Had you, either of you heard of the condition before?

Father: No. I’ve heard of sickle cell but not actually haemoglobin E. It was all new to us, a bit out of the blue.

So tell me what happened from, from sort of the heel prick [Baby noises]. Did you know what they were testing for when they did the heel prick?

Father: No, not at all, it was something they said everybody was having it done. They said it was a fairly new thing but it had to be done. Obviously you’ve told us that we didn’t have to have it done, but at the time we weren’t led to believe that. We were told it was all part and parcel of it. They did it. The next thing we had a letter from a lady in [city], not even the midwife didn’t know at the time we were told.

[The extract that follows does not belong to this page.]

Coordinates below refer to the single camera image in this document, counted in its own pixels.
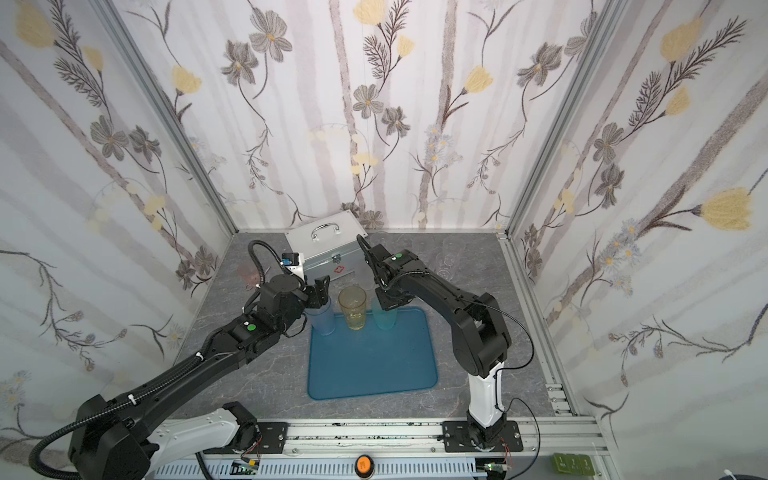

We had the letter and then obviously we got in touch with the midwife, and then shed heard at the same time.

So nobody actually rang you and talked you through it? It was just a letter?

Father: Just a letter. Yeah, just a letter.

What was that like getting that letter?

Father: It was a bit of a shock, because obviously it said that perhaps if we were both carriers we couldn’t have any more children, or if we did theres more of a risk.

Footnote no-one has to have screening if they do not want to – it is a choice. Being a carrier does not prevent you from having further children, but this couple would not have wanted to try for another baby if they had discovered he was also a carrier of sickle cell or beta thalassaemia. (If both parents are carriers of haemoglobin E, however, there is no risk to the child’s health).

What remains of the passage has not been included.